She holds and twists her long-telling tale
of tangled and torn-at knots: blue ones, red ones,
yellow ones, green, her nails worn to the quick
sorting the strands of the rough fibers,
tiny dark stains bled into their ragged ends.

Blue ones, I think, for the oceans of ink wept
and yet to be written; red ones for the nights that
the sharp-tongues came out, yellow for a spot
to stand firm on. (The blow, it’s certain, is coming,
yet you stand there just the same.) And finally
green, dark green, that whispering green,
that green-green germ that grows inside you:
the one you eat whole and alive, else it eats you up
from the inside—because you planted it just for you.
That one.

up

Thank you for reading Detachment. I humbly appreciate your visiting the Book of Pain, and as always, I look forward to your comments.

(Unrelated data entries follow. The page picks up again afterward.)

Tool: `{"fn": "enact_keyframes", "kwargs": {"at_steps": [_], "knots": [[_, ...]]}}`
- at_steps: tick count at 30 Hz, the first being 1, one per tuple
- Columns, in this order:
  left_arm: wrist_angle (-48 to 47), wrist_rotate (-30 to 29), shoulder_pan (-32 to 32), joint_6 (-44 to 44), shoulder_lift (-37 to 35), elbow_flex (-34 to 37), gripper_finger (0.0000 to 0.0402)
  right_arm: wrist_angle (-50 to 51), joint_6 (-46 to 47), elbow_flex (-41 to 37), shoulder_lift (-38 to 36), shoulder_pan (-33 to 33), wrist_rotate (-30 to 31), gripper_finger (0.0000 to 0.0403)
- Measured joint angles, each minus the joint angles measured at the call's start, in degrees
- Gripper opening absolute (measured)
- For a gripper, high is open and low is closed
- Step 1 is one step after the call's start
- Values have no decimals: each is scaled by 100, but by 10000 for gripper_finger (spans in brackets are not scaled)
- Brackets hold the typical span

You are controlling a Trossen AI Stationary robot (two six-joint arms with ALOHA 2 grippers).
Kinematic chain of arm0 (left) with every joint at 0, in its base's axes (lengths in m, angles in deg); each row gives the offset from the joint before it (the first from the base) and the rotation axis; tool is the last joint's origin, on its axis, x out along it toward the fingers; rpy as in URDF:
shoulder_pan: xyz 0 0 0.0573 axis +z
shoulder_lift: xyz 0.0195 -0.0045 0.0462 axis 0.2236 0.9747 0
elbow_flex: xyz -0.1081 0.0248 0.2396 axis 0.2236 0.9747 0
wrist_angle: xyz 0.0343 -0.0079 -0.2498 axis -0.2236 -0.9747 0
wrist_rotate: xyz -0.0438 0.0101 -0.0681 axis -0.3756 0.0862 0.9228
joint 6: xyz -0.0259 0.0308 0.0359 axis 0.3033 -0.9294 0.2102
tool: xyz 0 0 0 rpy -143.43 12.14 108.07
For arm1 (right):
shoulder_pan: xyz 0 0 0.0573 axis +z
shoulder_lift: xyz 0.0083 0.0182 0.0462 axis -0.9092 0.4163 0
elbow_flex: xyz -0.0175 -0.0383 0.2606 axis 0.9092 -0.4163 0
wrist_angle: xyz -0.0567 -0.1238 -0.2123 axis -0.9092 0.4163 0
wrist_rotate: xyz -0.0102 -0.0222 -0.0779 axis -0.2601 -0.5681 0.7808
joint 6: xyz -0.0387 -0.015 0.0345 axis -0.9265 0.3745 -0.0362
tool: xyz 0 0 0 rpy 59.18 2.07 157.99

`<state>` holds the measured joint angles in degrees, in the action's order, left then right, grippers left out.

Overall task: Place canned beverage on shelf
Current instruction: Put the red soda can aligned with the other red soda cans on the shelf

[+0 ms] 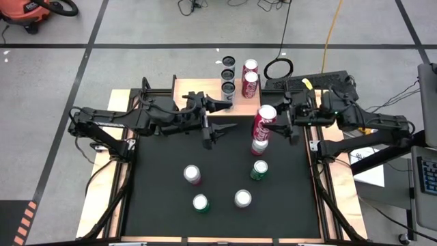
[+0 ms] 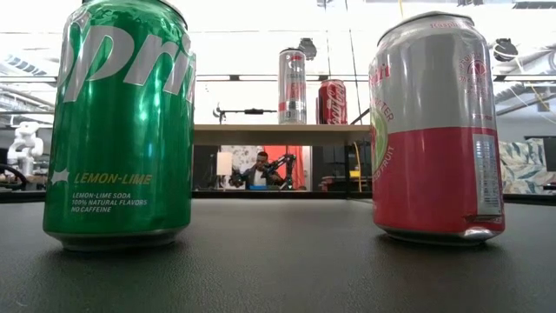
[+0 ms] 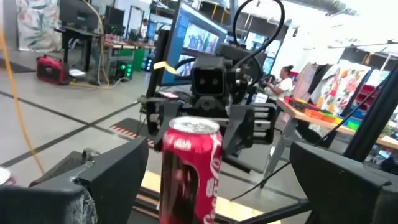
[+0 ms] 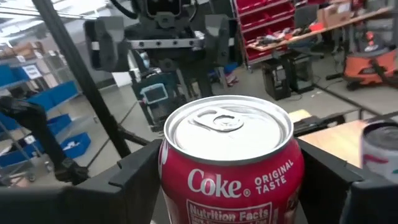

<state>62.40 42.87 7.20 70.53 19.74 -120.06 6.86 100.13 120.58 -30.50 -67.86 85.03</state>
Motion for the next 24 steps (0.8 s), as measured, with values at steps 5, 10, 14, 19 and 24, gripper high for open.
{"fn": "enact_keyframes", "kwargs": {"at_steps": [5,10,14,19,24], "knots": [[-184,-497,2,133,2,0,393,41,-132,90,25,-450,-179,274],[-386,-943,9,448,2,0,393,196,-139,305,14,-852,-852,274],[-489,-1087,13,455,4,0,393,432,-295,326,29,-1165,-1379,274],[-507,-1384,11,566,4,0,393,476,-465,328,62,-1612,-2017,274],[-672,-1735,62,599,4,2,393,527,-593,328,138,-2007,-2528,274]]}}
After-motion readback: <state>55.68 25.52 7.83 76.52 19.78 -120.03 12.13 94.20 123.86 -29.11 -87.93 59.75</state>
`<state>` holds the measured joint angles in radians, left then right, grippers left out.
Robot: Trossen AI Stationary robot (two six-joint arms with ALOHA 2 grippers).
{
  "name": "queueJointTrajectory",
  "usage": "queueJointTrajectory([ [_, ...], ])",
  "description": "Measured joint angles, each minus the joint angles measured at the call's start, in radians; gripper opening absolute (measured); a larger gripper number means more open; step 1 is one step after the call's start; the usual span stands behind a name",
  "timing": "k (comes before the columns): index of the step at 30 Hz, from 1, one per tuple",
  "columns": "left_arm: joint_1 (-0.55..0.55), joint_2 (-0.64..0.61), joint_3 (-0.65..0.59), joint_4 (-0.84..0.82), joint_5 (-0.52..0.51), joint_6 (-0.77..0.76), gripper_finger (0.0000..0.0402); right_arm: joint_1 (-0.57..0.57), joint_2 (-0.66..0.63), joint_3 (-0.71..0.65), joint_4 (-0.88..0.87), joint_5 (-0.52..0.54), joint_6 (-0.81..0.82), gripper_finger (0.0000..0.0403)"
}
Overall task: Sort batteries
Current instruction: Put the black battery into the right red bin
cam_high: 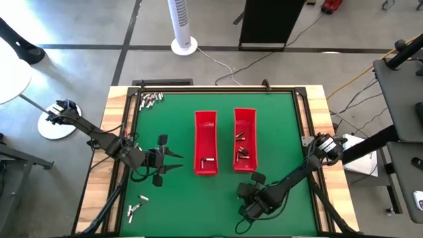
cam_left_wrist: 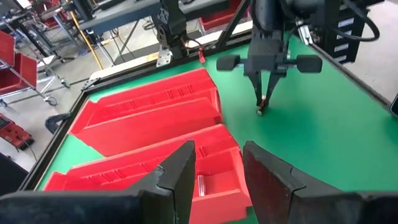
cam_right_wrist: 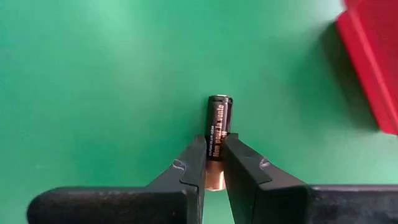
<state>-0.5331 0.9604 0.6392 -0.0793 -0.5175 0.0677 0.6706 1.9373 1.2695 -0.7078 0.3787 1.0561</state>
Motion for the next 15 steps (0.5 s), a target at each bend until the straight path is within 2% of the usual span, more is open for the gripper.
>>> queueJointTrajectory([
  [5, 0.0, 0.01, 0.0, -0.001, -0.007, 0.003, 0.0116, 0.033, 0.0, -0.054, 0.059, 0.113, 0.026, 0.0044],
  [9, 0.0, 0.015, 0.0, -0.001, -0.047, 0.01, 0.0116, 0.046, 0.003, -0.134, 0.196, 0.208, 0.026, 0.0067],
  [15, 0.0, 0.018, 0.0, 0.0, -0.052, 0.011, 0.0116, 0.046, 0.002, -0.262, 0.386, 0.226, 0.077, 0.0099],
])
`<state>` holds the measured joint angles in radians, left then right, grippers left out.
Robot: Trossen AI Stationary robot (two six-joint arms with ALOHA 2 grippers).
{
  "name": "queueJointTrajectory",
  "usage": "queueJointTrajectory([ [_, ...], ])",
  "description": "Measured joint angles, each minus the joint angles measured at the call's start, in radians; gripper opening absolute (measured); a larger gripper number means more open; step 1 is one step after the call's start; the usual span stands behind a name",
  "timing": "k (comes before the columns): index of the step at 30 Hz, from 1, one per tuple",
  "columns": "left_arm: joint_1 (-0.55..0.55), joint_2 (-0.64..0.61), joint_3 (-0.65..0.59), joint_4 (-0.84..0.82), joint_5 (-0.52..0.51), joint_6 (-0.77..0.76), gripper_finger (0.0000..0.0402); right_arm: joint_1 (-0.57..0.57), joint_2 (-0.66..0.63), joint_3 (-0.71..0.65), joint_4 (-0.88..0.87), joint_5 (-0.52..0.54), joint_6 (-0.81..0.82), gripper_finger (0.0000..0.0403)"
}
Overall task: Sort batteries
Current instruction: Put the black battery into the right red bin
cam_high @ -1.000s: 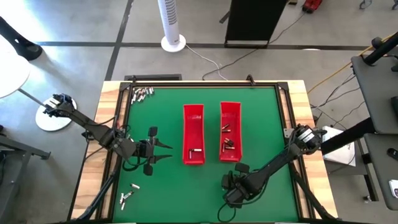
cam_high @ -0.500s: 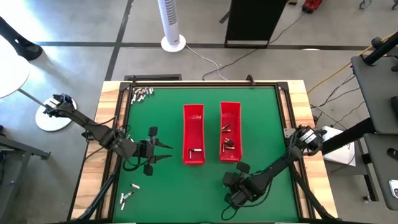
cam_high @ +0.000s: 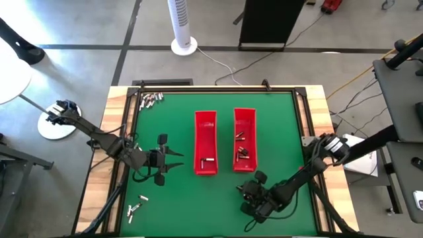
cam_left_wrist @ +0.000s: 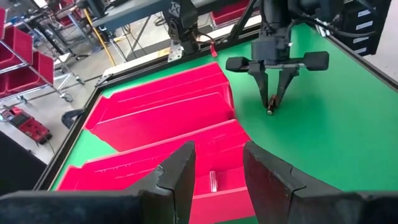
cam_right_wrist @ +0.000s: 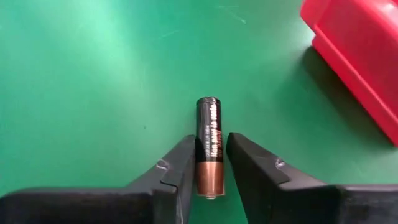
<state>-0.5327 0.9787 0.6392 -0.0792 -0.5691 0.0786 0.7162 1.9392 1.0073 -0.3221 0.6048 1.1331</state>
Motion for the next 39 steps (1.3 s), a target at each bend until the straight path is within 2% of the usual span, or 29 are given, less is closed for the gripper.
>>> queueJointTrajectory([
  [5, 0.0, 0.0, 0.0, 0.0, 0.0, 0.008, 0.0116, 0.001, 0.001, -0.049, 0.038, 0.026, 0.035, 0.01],
  [12, 0.0, 0.0, 0.0, -0.001, 0.0, 0.009, 0.0116, 0.001, 0.006, -0.088, 0.123, 0.073, -0.013, 0.0058],
  [15, 0.0, 0.0, 0.0, -0.001, 0.0, 0.009, 0.0116, 0.001, 0.006, -0.088, 0.123, 0.072, -0.019, 0.0042],
  [21, 0.0, 0.0, 0.0, -0.001, 0.0, 0.009, 0.0116, -0.002, 0.001, -0.069, 0.103, 0.041, -0.053, 0.0042],
  [27, 0.0, 0.0, 0.0, -0.003, 0.002, -0.003, 0.0116, -0.014, -0.045, 0.031, -0.088, -0.028, -0.079, 0.0045],
  [35, 0.0, 0.0, 0.0, -0.002, 0.002, -0.006, 0.0116, -0.078, -0.074, 0.204, -0.328, -0.167, -0.248, 0.0047],
  [39, 0.0, 0.0, 0.0, -0.004, 0.003, -0.006, 0.0116, -0.117, -0.074, 0.272, -0.41, -0.184, -0.334, 0.0045],
])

The photograph of the river was taken in my home town of Putnam, just as the sun was going down. For more photography, please visit the Book of Bokeh.

john

Photograph, poem and notes © 2014 by John Etheridge; all rights reserved. The poem and accompanying notes are licensed under the Creative Commons Attribution-Noncommercial-No Derivative Works 3.0 Unported License. This applies to all original written work found on this site, unless noted otherwise. The attribution claimed under the license is: © 2014 by John Etheridge,  https://bookofpain.wordpress.com. The photograph is not licensed for use or reproduction in any way, unless so granted in writing by the copyright owner.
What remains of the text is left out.